## [MATERIAL PROVIDED]
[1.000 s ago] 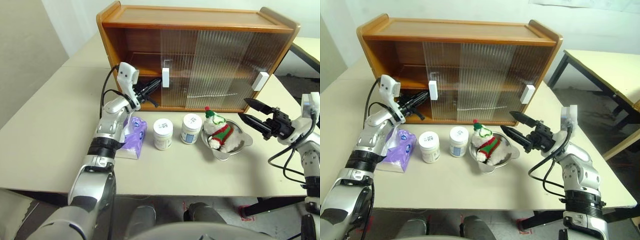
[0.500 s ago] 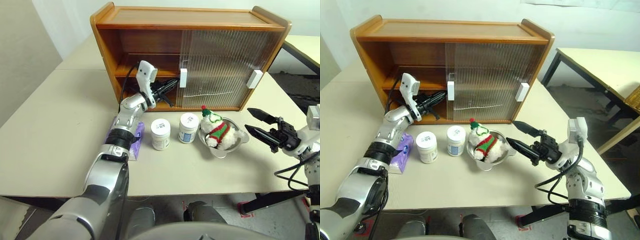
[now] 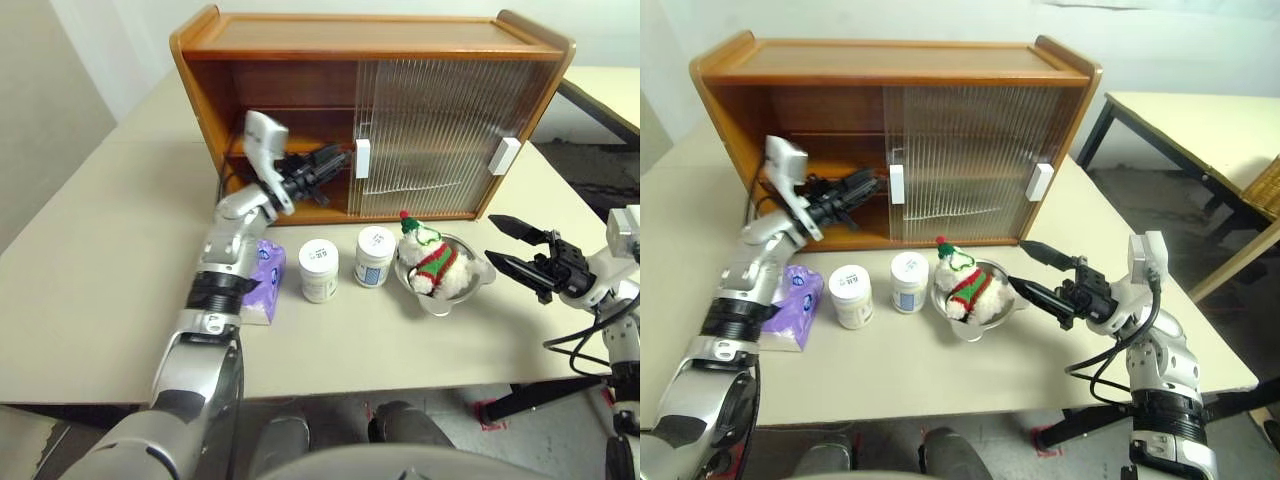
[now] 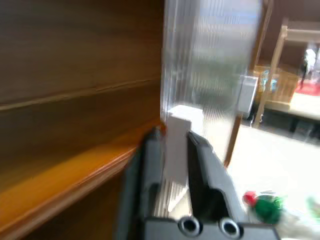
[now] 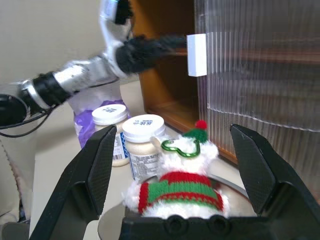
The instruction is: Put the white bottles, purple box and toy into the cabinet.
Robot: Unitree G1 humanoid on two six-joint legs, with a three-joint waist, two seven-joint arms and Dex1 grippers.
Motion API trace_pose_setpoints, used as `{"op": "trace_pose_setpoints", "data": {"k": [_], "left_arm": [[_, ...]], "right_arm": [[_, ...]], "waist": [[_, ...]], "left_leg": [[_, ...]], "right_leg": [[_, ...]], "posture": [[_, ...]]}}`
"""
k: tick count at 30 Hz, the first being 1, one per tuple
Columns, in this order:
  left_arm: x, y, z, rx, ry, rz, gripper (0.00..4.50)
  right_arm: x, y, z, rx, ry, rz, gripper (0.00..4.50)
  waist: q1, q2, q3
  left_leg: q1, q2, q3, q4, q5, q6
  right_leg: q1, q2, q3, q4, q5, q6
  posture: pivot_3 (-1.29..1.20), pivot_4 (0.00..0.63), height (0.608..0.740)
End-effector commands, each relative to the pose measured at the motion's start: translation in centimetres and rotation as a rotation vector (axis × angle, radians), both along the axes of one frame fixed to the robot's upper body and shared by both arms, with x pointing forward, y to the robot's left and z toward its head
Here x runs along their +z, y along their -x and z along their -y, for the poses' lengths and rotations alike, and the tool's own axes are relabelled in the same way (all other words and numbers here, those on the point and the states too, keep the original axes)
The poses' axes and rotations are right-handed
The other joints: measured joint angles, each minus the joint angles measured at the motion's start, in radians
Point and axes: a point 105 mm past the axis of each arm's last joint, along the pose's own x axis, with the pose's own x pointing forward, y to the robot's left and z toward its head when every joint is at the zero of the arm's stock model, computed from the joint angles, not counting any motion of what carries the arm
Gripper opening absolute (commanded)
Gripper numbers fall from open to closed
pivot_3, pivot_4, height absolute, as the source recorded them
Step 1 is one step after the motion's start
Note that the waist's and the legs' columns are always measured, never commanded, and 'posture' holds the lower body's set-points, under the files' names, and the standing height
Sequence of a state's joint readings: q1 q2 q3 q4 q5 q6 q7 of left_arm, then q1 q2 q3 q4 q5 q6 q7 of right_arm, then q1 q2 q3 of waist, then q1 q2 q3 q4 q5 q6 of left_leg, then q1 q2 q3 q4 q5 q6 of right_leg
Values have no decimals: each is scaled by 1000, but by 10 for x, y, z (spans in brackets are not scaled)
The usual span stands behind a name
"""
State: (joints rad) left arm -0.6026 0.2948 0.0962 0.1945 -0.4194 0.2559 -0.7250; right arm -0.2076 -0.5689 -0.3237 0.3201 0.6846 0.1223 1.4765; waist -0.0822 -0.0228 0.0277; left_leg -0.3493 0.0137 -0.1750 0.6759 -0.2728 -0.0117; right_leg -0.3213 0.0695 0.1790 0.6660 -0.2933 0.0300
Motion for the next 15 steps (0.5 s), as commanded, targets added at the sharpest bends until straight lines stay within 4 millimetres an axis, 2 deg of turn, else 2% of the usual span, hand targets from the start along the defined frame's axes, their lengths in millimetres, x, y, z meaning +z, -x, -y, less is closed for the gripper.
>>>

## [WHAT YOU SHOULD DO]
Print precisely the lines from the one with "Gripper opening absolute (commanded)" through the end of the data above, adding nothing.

## [RESPONSE TO THIS TASK]
Gripper opening absolute (commanded)
Gripper numbers fall from open to closed
pivot_3, pivot_4, height absolute, as the source recorded them
Step 1 is one step after the motion's start
Note that the waist's and the legs' columns are always measured, never commanded, and 'posture' holds the lower body's set-points, under the files' names, and the standing height
Sequence of a state's joint readings: q1 q2 q3 q4 q5 q6 q7 of left_arm, then q1 q2 q3 q4 q5 q6 q7 of right_arm, then q1 q2 q3 of waist, then q1 q2 q3 q4 q5 q6 of left_leg, then q1 q2 q3 q4 q5 q6 of right_leg
Values have no decimals: each is scaled by 1000, but by 10 for x, y, z (spans in brackets are not scaled)
The usual span stands behind a name
"""
State: (joints rad) left arm -0.6026 0.2948 0.0962 0.1945 -0.4194 0.2559 -0.7250; right arm -0.2076 -0.5689 -0.3237 0.3201 0.6846 0.1223 1.4765; waist -0.0822 -0.0228 0.0277; left_leg -0.3493 0.0137 -0.1750 0.6759 -0.2728 -0.0117; right_leg -0.3213 0.0695 0.1790 0.6660 -0.2933 0.0300
Motion for the next 15 steps (0.5 s), as commanded, targets added at the sharpest bends until straight lines stay within 4 millimetres an axis, 2 deg of turn, else 2% of the usual span, hand targets from the start along the defined frame's axes, their lengths in millimetres, x, y, z meaning +z, -x, -y, less is closed for the gripper.
>>>

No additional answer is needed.